### Problem details
Set out exactly every line of the entries below, starting at the line that holds "Please outline every instance of the white fabric." and stopping after the line that holds "A marked-up camera".

### Record extracts
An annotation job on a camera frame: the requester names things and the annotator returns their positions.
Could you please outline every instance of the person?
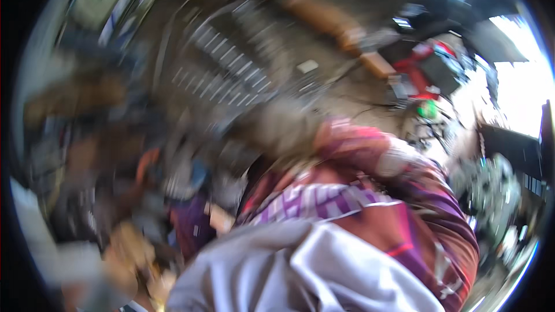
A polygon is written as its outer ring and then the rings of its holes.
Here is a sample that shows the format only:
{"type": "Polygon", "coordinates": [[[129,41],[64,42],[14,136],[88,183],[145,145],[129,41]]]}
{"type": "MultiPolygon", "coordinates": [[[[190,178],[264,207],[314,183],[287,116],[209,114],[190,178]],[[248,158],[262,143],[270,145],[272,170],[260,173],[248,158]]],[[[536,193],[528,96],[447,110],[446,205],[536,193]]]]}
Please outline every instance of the person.
{"type": "Polygon", "coordinates": [[[166,311],[461,310],[478,245],[439,167],[296,108],[276,101],[232,128],[272,163],[251,167],[234,229],[190,261],[166,311]]]}

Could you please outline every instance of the clutter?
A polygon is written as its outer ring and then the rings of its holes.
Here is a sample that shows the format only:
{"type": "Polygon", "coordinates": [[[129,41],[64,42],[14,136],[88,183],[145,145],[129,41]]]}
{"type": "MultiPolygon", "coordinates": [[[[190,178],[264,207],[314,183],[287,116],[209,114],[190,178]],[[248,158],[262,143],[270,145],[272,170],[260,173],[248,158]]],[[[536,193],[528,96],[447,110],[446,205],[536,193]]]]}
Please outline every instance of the clutter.
{"type": "Polygon", "coordinates": [[[88,73],[53,86],[25,104],[24,122],[37,127],[48,116],[74,117],[123,104],[125,88],[120,75],[88,73]]]}
{"type": "Polygon", "coordinates": [[[477,219],[496,248],[514,222],[521,204],[521,186],[505,157],[462,161],[449,174],[450,186],[463,211],[477,219]]]}

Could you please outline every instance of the white fabric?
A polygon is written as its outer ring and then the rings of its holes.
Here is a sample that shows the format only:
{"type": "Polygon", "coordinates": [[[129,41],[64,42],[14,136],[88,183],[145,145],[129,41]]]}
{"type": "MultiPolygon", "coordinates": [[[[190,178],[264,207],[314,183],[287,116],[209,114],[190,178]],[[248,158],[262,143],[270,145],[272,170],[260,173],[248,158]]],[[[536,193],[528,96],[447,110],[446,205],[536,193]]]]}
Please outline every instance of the white fabric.
{"type": "Polygon", "coordinates": [[[177,311],[444,311],[406,267],[332,223],[236,229],[201,251],[166,304],[177,311]]]}

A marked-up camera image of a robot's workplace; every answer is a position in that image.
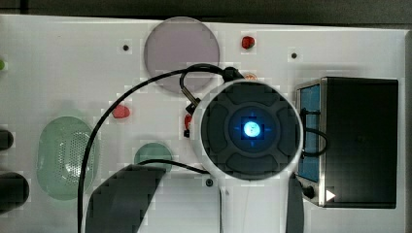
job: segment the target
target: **white device housing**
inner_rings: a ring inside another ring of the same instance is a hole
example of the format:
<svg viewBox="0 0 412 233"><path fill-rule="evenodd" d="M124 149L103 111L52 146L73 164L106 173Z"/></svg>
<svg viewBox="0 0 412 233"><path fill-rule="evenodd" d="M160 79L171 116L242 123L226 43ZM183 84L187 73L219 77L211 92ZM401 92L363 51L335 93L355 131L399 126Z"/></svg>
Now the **white device housing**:
<svg viewBox="0 0 412 233"><path fill-rule="evenodd" d="M190 123L190 140L203 167L218 181L222 192L224 233L285 233L289 178L294 172L303 147L303 127L299 114L286 96L277 91L293 107L299 124L299 145L291 163L275 176L264 180L240 180L220 170L209 158L201 138L201 123L211 101L234 83L257 81L236 80L211 90L199 103Z"/></svg>

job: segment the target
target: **circular gray disc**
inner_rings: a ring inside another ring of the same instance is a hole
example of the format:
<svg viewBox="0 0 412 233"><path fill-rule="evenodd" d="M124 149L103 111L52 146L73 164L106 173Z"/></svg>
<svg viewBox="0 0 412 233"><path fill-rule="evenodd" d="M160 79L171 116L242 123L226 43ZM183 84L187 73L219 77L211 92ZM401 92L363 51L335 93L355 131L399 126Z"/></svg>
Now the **circular gray disc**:
<svg viewBox="0 0 412 233"><path fill-rule="evenodd" d="M136 155L134 156L134 163L138 164L149 159L165 159L172 161L172 152L162 144L148 143L137 150ZM148 164L148 166L164 168L168 172L172 170L172 165L165 163L152 163Z"/></svg>
<svg viewBox="0 0 412 233"><path fill-rule="evenodd" d="M172 17L158 25L145 44L145 64L151 77L185 69L195 63L219 65L218 41L202 22L190 17ZM185 78L190 91L196 91L213 77L209 73L191 73ZM175 93L181 93L180 75L157 81Z"/></svg>

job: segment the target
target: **round lavender disc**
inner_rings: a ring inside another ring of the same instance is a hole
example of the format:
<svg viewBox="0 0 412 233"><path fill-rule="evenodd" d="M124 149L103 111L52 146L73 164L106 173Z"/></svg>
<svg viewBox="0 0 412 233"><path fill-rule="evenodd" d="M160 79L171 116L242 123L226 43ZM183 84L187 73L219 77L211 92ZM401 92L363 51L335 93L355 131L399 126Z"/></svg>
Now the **round lavender disc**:
<svg viewBox="0 0 412 233"><path fill-rule="evenodd" d="M145 44L145 64L151 77L185 69L192 64L219 65L218 41L202 22L190 17L172 17L158 25ZM185 85L190 91L201 89L213 77L209 73L189 73ZM175 93L181 93L180 75L157 81Z"/></svg>

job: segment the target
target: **cable connector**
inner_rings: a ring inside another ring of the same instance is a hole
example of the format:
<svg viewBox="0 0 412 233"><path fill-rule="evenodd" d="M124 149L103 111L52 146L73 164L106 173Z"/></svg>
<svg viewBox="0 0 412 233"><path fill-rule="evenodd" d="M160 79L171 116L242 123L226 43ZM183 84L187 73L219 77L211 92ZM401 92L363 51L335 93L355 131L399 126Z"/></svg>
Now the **cable connector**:
<svg viewBox="0 0 412 233"><path fill-rule="evenodd" d="M239 71L234 68L234 67L226 67L223 70L222 73L222 78L224 80L224 82L230 82L230 81L234 81L234 80L240 80L240 79L245 79L245 77L242 76L242 74L239 73Z"/></svg>
<svg viewBox="0 0 412 233"><path fill-rule="evenodd" d="M190 115L193 115L194 110L196 110L197 103L200 103L200 99L199 99L199 98L196 98L196 102L195 102L195 103L196 103L196 104L190 103L190 105L188 105L188 106L186 107L186 111L188 111L188 113L189 113Z"/></svg>

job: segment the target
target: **black box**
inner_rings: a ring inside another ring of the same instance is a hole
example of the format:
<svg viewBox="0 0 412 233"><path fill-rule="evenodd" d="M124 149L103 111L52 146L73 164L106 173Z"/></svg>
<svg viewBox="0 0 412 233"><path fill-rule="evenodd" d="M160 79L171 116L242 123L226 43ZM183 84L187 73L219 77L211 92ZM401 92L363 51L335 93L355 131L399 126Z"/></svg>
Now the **black box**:
<svg viewBox="0 0 412 233"><path fill-rule="evenodd" d="M306 127L327 134L329 149L299 160L305 198L326 208L393 209L396 205L397 80L326 77L296 87ZM325 141L305 133L305 151Z"/></svg>

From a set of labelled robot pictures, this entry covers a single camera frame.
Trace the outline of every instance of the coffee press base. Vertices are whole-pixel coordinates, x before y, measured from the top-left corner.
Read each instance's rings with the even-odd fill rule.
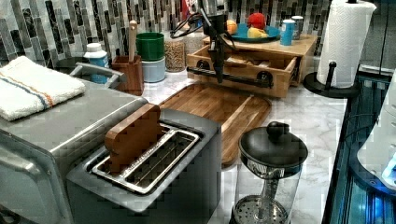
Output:
[[[258,218],[261,204],[265,204],[263,219]],[[248,195],[238,201],[233,209],[230,224],[287,224],[288,213],[276,200],[261,195]]]

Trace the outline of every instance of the wooden drawer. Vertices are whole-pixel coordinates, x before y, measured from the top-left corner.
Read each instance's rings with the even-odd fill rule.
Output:
[[[202,62],[207,62],[210,66],[209,69],[213,71],[213,65],[207,52],[208,48],[209,46],[205,46],[193,54],[189,54],[187,56],[187,66],[199,67],[202,65]],[[272,76],[273,85],[270,87],[259,87],[226,79],[224,79],[220,85],[243,91],[257,92],[268,96],[286,97],[293,76],[298,75],[297,57],[281,53],[267,53],[251,49],[240,49],[237,52],[225,50],[224,61],[224,74],[255,81],[258,80],[263,73],[267,75],[269,73]],[[263,62],[268,63],[268,66],[260,66],[260,63]],[[189,72],[188,76],[189,78],[202,82],[218,84],[215,77],[197,75],[193,72]]]

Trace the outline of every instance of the black stand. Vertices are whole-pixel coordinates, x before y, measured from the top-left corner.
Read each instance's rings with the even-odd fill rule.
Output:
[[[361,86],[359,83],[355,82],[353,86],[349,88],[335,88],[332,87],[332,76],[334,75],[334,68],[336,67],[335,62],[329,63],[329,75],[327,75],[326,85],[321,84],[317,80],[317,73],[308,74],[304,79],[304,86],[309,91],[312,91],[315,94],[343,99],[343,98],[353,98],[359,95],[361,92]]]

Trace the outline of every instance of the paper towel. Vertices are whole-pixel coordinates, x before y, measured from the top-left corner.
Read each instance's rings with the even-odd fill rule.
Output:
[[[326,84],[329,63],[336,62],[332,87],[353,85],[374,10],[374,4],[363,1],[357,4],[349,4],[345,0],[332,1],[318,66],[320,83]]]

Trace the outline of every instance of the blue cup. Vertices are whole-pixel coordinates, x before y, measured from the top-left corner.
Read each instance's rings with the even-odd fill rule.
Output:
[[[293,39],[293,31],[295,26],[293,20],[283,20],[282,29],[280,31],[280,44],[290,46]]]

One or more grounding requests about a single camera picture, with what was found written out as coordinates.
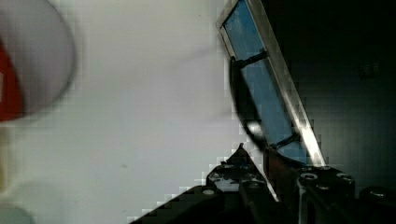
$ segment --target black metal mechanism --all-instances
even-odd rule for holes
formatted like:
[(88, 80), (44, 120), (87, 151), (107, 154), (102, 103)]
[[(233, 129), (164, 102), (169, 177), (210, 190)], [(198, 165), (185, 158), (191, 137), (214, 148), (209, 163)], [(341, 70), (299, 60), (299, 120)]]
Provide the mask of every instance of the black metal mechanism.
[(290, 166), (271, 148), (270, 193), (243, 145), (194, 187), (133, 222), (168, 223), (384, 223), (396, 209), (396, 192), (372, 187), (355, 199), (355, 182), (331, 167)]

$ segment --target dark background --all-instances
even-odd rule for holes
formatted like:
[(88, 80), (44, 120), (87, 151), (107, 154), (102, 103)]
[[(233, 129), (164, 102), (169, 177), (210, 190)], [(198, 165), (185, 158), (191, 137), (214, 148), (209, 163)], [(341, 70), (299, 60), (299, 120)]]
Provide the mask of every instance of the dark background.
[(396, 189), (396, 4), (262, 2), (325, 161)]

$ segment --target metal frame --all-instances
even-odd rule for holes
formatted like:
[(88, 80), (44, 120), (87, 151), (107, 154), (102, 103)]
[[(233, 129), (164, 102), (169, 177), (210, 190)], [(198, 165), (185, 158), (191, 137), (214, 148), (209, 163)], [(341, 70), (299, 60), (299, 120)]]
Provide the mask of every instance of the metal frame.
[[(294, 82), (291, 79), (289, 69), (276, 41), (275, 34), (265, 13), (262, 2), (260, 0), (246, 0), (246, 2), (247, 8), (259, 32), (262, 44), (264, 45), (264, 49), (269, 53), (270, 57), (268, 61), (272, 70), (270, 72), (276, 81), (295, 130), (301, 136), (303, 148), (307, 152), (310, 164), (317, 167), (325, 166), (326, 163), (321, 154), (317, 138), (314, 135), (308, 116), (305, 113), (303, 103), (294, 86)], [(230, 0), (220, 14), (217, 22), (217, 27), (222, 35), (230, 57), (235, 56), (235, 54), (223, 24), (228, 19), (237, 3), (237, 0)]]

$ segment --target red object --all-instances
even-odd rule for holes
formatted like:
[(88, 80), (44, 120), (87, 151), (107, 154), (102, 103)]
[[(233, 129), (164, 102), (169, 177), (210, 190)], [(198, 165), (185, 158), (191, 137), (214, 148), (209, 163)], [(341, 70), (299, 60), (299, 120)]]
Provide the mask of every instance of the red object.
[(22, 110), (20, 85), (11, 60), (0, 44), (0, 121), (17, 119)]

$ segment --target blue glass panel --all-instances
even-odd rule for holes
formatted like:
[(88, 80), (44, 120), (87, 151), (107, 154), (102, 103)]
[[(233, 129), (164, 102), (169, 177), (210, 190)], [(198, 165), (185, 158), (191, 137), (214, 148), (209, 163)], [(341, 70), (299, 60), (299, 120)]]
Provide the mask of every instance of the blue glass panel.
[[(224, 23), (224, 28), (238, 60), (245, 60), (262, 50), (262, 41), (244, 0), (238, 2), (233, 14)], [(265, 62), (250, 64), (242, 73), (261, 116), (267, 141), (272, 144), (290, 137), (292, 128), (289, 115), (283, 109), (281, 97), (277, 95), (276, 84), (271, 79)], [(305, 152), (299, 143), (282, 147), (279, 152), (294, 160), (306, 162)]]

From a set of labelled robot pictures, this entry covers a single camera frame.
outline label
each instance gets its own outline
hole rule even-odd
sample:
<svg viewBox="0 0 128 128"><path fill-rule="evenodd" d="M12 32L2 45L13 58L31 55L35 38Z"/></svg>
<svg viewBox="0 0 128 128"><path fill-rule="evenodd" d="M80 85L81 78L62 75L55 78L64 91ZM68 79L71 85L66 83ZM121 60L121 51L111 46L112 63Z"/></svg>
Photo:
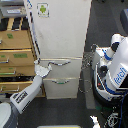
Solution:
<svg viewBox="0 0 128 128"><path fill-rule="evenodd" d="M13 69L13 68L8 68L9 70Z"/></svg>
<svg viewBox="0 0 128 128"><path fill-rule="evenodd" d="M26 53L13 54L14 58L28 58Z"/></svg>
<svg viewBox="0 0 128 128"><path fill-rule="evenodd" d="M7 10L9 14L20 14L20 9Z"/></svg>
<svg viewBox="0 0 128 128"><path fill-rule="evenodd" d="M114 81L119 85L121 81L124 79L126 70L124 68L120 68L119 73L116 75L116 78L114 78Z"/></svg>
<svg viewBox="0 0 128 128"><path fill-rule="evenodd" d="M0 55L0 57L1 57L1 58L6 58L6 56L5 56L5 55Z"/></svg>
<svg viewBox="0 0 128 128"><path fill-rule="evenodd" d="M11 33L8 33L7 36L9 39L13 39L13 35Z"/></svg>
<svg viewBox="0 0 128 128"><path fill-rule="evenodd" d="M123 66L123 64L120 64L112 78L112 80L117 88L120 87L120 85L124 81L127 74L128 74L128 71L126 70L126 68Z"/></svg>

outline floor
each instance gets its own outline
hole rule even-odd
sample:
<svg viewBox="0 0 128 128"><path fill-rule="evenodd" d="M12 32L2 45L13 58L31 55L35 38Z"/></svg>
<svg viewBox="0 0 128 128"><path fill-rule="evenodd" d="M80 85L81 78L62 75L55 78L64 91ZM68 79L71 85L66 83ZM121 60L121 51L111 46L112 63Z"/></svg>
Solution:
<svg viewBox="0 0 128 128"><path fill-rule="evenodd" d="M102 3L101 0L92 0L86 36L86 53L91 52L92 44L100 47L110 46L111 36L114 33L126 36L120 23L120 12L125 8L128 8L128 0L125 0L124 3L121 3L120 0L105 0L105 3ZM88 68L83 65L80 88L83 91L85 89L86 94L78 91L77 99L35 98L26 111L19 116L18 128L36 128L41 125L79 125L83 128L92 128L93 122L90 118L92 115L98 117L99 124L103 128L106 119L101 115L100 110L93 106L95 99L92 96L92 90L87 93L87 82L85 81L89 80L87 76L89 76Z"/></svg>

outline cable
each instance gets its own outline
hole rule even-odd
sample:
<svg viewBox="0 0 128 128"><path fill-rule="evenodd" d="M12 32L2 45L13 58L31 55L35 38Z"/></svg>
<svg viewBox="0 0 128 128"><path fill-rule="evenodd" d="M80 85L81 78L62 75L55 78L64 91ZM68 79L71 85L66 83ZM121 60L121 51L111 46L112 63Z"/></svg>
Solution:
<svg viewBox="0 0 128 128"><path fill-rule="evenodd" d="M82 93L88 93L92 89L92 83L89 80L84 80L84 81L90 83L91 86L87 91L82 91L80 86L79 86L79 91L82 92Z"/></svg>
<svg viewBox="0 0 128 128"><path fill-rule="evenodd" d="M119 122L119 127L118 128L120 128L120 126L121 126L121 121L122 121L122 107L123 107L124 98L125 98L125 96L127 94L128 94L128 90L125 91L125 94L124 94L123 99L122 99L122 102L121 102L121 117L120 117L120 122Z"/></svg>
<svg viewBox="0 0 128 128"><path fill-rule="evenodd" d="M114 126L118 123L118 113L112 113L107 121L104 124L104 128L106 128L106 125L108 124L109 127L114 128Z"/></svg>

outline wooden drawer
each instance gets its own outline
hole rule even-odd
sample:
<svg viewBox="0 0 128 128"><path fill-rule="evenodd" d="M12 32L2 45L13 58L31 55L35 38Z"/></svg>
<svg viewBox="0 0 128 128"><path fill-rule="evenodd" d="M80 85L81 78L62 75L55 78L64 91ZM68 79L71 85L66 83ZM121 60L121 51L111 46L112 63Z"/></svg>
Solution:
<svg viewBox="0 0 128 128"><path fill-rule="evenodd" d="M0 77L13 77L13 76L34 76L35 67L24 66L24 67L0 67Z"/></svg>
<svg viewBox="0 0 128 128"><path fill-rule="evenodd" d="M52 66L52 71L47 78L80 77L82 58L42 60L40 62L43 67L47 67L48 64Z"/></svg>
<svg viewBox="0 0 128 128"><path fill-rule="evenodd" d="M27 30L0 31L0 49L31 48Z"/></svg>
<svg viewBox="0 0 128 128"><path fill-rule="evenodd" d="M27 66L34 65L31 49L0 50L0 66Z"/></svg>
<svg viewBox="0 0 128 128"><path fill-rule="evenodd" d="M14 93L22 91L27 86L31 85L32 81L27 82L1 82L0 93Z"/></svg>

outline white panel
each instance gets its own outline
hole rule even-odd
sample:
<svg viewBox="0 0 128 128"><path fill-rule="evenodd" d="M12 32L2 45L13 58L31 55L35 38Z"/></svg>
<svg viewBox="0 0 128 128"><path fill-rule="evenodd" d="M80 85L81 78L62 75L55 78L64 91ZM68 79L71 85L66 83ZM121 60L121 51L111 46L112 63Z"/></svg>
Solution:
<svg viewBox="0 0 128 128"><path fill-rule="evenodd" d="M65 60L49 60L49 61L44 60L41 61L40 65L42 65L43 67L47 67L49 62L52 62L50 63L52 66L52 71L50 71L47 78L65 78L65 77L78 78L80 76L82 59L75 59L75 60L65 59Z"/></svg>
<svg viewBox="0 0 128 128"><path fill-rule="evenodd" d="M44 79L43 81L47 99L77 98L79 79L59 79L59 83L52 81L56 81L56 79Z"/></svg>
<svg viewBox="0 0 128 128"><path fill-rule="evenodd" d="M38 3L47 3L49 17L38 15ZM32 0L40 58L83 56L91 0Z"/></svg>

### Solution for this exercise
Please outline every instance of the white fabric.
{"type": "Polygon", "coordinates": [[[177,311],[444,311],[406,267],[332,223],[236,229],[201,251],[166,304],[177,311]]]}

A marked-up camera image of a robot's workplace; every answer is a position in that image.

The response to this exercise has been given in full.